JINDAL: Chris, I think we need to do health care reform from the bottom up. This is what we do in Louisiana. We're the only state that has a state operated network of charity hospitals. We transformed those. We had 10 state operated hospitals when I became governor.
Now, nine of those are public/private partnerships, saving taxpayers over $100 million, improving the quality of care for example in Baton Rouge, going from a 10-day wait to a 10-minute wait to get prescriptions. Six-month wait for cancer services in another city where they're seeing specialists now right now, to another city like Charleston where if you had a broken bone or if you need special service that a lot of times, you had to travel many miles, and now you can get that care locally partnering with the private sector. In our managed care and our Medicaid program, we took 900,000 individuals got them into private insurance plans where they're getting preventative care and primary care, again, saving taxpayers another $100 million improving health care outcomes.

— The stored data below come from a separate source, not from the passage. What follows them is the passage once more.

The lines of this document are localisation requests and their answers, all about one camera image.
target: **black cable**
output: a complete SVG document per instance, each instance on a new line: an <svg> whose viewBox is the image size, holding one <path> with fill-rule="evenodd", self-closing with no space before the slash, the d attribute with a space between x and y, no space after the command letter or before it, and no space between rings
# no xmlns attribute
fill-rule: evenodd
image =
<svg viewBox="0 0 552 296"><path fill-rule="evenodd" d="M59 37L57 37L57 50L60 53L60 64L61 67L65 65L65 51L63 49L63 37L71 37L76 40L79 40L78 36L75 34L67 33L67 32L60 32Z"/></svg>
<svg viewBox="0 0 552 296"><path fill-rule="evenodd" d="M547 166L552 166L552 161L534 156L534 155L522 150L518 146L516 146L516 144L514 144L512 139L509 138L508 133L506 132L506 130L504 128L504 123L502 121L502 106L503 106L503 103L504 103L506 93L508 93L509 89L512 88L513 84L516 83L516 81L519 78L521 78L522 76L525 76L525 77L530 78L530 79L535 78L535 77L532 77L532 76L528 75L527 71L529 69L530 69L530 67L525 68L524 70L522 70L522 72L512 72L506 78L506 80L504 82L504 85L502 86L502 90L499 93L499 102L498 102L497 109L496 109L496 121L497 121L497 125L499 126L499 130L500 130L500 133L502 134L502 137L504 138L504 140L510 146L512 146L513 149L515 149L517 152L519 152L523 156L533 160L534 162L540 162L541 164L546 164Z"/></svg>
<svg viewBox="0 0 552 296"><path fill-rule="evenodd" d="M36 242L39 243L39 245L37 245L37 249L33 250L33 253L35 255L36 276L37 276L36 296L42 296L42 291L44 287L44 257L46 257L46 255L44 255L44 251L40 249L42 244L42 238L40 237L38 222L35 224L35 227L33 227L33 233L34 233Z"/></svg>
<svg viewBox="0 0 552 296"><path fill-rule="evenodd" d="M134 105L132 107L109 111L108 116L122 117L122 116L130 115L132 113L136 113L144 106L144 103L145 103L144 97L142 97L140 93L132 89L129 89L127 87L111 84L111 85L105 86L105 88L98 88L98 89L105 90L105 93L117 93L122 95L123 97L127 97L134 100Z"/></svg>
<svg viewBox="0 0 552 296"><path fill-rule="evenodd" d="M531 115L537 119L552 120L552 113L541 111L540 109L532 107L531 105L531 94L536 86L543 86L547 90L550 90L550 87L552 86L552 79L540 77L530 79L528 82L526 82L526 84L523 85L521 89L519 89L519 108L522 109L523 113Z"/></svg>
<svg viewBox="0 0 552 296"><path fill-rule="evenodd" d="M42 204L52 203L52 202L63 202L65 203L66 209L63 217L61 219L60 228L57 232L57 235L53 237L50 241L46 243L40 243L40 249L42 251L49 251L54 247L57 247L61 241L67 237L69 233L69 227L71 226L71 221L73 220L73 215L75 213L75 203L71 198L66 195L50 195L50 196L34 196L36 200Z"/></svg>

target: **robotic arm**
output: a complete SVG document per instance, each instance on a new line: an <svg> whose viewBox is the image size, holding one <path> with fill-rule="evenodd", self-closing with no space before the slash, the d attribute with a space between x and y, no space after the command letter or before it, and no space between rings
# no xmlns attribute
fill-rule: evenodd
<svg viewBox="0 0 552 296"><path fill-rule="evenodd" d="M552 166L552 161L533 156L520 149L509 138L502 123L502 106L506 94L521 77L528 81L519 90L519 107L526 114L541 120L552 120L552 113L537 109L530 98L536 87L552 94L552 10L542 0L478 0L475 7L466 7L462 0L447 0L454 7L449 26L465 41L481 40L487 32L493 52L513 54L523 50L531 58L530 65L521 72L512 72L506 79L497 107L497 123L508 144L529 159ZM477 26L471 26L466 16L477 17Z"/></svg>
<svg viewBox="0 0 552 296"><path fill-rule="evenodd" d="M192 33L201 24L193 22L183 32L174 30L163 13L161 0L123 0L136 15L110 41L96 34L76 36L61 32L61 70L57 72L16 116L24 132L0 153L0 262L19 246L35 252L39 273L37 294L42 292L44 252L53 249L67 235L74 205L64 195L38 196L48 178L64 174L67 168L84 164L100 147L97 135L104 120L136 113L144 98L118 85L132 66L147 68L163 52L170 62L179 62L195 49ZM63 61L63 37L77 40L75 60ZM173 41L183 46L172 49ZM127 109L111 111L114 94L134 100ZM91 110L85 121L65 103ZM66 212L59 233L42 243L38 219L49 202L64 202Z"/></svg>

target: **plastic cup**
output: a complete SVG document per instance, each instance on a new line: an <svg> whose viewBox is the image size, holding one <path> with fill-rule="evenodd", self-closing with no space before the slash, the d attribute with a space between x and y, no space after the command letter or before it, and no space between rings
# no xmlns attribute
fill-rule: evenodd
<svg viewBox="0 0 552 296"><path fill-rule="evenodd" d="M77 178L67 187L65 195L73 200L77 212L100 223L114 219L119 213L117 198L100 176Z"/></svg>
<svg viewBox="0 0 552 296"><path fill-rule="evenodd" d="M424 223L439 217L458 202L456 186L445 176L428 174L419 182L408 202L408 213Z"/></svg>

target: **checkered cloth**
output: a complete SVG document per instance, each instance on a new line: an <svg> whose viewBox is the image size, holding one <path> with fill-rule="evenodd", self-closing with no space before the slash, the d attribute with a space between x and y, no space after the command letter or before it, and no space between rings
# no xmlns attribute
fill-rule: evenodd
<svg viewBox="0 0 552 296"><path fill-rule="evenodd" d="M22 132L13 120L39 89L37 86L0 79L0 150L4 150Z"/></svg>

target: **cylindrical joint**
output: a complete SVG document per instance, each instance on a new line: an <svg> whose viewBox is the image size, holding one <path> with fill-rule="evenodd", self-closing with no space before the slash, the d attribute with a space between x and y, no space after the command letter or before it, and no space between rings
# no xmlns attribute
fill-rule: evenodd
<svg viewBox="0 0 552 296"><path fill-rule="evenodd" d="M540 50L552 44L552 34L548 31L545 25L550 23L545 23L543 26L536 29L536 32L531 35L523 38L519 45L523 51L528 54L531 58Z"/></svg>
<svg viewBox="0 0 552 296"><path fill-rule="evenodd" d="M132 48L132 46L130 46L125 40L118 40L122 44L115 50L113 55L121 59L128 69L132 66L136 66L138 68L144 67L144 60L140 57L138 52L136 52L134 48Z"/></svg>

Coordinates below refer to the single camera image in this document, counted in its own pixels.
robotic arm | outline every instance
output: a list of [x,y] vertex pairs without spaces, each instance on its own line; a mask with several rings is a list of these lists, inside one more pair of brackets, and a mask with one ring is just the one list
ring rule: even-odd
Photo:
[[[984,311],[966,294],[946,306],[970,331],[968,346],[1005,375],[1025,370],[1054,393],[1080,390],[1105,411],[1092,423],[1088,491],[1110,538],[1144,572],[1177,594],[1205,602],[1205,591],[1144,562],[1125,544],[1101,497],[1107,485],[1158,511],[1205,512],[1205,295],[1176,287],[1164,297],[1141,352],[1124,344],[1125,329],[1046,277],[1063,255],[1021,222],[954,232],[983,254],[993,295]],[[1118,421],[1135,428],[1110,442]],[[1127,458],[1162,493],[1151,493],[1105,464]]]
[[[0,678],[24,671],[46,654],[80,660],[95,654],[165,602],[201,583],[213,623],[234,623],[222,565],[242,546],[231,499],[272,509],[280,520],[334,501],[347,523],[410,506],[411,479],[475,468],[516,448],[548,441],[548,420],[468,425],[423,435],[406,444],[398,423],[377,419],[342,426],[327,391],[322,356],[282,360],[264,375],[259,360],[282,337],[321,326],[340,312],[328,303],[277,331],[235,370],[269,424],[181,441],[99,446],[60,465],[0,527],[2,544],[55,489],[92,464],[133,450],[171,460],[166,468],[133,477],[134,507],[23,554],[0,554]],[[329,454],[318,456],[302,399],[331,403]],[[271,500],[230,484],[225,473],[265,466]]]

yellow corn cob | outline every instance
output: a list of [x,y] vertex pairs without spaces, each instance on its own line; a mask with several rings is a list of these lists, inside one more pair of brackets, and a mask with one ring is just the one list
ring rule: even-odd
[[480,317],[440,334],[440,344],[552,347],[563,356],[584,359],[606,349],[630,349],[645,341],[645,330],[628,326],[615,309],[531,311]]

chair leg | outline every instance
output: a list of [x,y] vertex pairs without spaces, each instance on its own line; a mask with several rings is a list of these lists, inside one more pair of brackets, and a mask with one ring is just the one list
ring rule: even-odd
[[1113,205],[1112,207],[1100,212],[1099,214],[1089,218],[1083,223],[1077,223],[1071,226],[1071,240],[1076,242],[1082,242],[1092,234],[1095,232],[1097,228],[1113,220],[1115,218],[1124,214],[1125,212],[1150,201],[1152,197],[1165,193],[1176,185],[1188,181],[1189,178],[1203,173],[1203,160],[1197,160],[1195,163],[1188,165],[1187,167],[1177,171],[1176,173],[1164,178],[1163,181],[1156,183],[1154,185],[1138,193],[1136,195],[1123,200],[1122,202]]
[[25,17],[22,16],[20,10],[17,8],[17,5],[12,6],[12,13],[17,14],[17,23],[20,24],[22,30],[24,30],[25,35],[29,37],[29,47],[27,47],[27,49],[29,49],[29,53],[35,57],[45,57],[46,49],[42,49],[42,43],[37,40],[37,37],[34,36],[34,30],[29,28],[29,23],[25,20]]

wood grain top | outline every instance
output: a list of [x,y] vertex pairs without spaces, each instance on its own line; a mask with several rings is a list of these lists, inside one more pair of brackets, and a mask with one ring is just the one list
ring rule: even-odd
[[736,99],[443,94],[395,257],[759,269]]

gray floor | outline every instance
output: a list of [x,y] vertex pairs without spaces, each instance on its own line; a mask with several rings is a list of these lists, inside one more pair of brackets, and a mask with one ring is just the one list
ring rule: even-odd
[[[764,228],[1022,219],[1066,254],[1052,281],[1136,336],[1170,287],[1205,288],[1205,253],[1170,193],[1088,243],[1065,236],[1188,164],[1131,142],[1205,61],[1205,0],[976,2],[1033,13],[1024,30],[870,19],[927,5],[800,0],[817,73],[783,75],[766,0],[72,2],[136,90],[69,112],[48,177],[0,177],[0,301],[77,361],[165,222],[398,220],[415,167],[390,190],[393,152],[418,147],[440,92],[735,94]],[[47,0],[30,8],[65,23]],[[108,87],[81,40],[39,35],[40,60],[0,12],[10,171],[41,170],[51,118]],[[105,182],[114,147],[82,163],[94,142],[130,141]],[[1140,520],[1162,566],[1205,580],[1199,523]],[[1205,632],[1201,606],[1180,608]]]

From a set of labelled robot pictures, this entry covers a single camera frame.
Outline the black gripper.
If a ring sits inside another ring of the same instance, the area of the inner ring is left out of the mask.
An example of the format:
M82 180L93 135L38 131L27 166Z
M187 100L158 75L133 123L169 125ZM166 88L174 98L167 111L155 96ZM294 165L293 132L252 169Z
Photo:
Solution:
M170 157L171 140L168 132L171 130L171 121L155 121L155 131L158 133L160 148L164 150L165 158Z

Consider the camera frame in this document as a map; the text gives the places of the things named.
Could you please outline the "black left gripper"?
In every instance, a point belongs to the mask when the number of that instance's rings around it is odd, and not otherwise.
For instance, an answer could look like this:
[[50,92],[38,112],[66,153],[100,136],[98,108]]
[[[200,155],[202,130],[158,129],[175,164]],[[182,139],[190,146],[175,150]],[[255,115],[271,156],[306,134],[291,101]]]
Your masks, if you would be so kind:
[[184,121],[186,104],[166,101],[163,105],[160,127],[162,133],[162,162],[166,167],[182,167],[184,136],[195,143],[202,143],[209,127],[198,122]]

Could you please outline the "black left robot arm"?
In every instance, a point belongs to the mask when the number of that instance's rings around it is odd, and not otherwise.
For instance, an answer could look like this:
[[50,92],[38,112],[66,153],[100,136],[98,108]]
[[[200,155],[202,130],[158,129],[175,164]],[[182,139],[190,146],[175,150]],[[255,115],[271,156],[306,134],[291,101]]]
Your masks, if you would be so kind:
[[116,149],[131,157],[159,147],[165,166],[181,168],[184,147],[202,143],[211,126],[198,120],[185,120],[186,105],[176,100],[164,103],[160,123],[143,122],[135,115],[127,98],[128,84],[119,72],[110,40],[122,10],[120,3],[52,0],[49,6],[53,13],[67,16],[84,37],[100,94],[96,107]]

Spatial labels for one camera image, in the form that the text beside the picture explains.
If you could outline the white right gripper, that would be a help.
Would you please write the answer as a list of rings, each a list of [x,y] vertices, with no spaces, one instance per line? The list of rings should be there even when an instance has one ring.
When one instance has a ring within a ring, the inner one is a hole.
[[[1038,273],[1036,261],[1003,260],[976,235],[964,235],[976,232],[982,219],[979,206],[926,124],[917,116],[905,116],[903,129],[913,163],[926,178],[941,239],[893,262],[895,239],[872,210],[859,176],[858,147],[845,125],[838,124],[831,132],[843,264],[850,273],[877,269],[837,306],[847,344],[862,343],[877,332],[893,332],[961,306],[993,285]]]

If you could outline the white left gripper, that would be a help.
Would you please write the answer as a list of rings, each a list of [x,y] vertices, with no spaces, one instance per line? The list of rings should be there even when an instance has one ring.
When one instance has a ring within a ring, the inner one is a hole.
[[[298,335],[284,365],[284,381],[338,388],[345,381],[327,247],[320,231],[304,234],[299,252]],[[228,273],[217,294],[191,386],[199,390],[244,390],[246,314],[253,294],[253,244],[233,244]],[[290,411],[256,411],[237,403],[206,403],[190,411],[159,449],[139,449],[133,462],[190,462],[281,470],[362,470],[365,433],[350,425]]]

If you believe the federal government, if you believe the Obama administration and all the numbers they put out, our uninsured rate with the exchanges and everything else, should be 6 percent or less. To us, it made no sense to expand Medicaid, where over for every uninsured person you're covering, you take more than one person out of private insurance. So I think if you let the states approach health care reform, we can do it better in a D.C.-based approach.
In Louisiana, we're not only putting more people on private plans. Not only are we reforming the charity hospital system, we're also going to have more people working in the private sector more than any time in our state's history. And you see average incomes going up. And that's really the best solution, is to give people good paying jobs and the ability to afford their own health care.